The answer must consist of each line below that contains the string "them".
---- DATA SEGMENT
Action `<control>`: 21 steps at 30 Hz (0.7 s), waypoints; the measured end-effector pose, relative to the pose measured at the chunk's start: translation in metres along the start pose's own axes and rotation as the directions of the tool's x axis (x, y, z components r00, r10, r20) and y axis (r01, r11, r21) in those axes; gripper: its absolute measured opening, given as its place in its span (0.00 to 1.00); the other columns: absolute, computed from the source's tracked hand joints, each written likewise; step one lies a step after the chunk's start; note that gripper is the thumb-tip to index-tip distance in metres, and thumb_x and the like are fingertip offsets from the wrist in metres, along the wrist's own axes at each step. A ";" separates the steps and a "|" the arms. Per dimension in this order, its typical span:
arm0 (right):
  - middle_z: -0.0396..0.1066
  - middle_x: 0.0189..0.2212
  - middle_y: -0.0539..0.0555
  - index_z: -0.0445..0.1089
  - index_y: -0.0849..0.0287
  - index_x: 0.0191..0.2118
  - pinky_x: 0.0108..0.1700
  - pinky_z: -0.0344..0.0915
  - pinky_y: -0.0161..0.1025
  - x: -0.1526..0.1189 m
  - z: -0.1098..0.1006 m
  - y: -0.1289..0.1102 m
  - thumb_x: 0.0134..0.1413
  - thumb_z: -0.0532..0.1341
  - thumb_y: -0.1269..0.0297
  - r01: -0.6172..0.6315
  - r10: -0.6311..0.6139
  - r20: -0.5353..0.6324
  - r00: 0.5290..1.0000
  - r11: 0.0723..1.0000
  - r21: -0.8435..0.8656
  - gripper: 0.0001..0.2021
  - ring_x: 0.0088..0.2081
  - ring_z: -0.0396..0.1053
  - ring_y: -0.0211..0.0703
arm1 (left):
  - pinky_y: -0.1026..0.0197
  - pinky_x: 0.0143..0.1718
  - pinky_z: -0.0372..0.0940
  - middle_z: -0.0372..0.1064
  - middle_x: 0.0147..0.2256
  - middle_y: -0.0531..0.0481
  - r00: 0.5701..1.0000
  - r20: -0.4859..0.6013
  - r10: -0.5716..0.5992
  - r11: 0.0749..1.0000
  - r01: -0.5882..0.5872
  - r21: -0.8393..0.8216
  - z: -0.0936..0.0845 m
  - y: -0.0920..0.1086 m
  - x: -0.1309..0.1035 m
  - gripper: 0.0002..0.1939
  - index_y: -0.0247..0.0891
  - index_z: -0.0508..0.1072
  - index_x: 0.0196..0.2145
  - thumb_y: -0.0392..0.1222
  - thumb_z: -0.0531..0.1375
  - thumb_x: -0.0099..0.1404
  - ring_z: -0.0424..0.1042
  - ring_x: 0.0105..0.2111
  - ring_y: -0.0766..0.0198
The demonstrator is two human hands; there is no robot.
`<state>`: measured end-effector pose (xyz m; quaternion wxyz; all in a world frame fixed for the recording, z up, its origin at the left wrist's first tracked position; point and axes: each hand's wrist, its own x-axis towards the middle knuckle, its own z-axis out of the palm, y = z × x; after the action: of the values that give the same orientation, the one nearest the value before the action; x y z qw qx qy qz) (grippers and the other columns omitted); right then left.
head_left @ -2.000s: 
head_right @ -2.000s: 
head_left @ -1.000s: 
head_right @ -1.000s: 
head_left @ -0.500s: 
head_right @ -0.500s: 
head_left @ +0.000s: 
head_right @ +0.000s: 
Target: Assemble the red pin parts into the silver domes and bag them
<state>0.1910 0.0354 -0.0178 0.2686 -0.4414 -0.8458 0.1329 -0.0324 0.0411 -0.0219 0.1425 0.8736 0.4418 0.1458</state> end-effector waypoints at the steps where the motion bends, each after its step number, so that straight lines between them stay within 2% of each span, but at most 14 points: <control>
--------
» **SOLUTION TO THE EXERCISE**:
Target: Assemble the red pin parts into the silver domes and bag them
<state>0.1910 0.0354 -0.0178 0.2686 -0.4414 -0.8458 0.1329 -0.0324 0.0411 -0.0219 0.1425 0.8736 0.4418 0.1458</state> end-effector waypoints at the steps where the motion bends, each after its step number, so that straight lines between them stay within 2% of each span, but at most 14 points: <control>

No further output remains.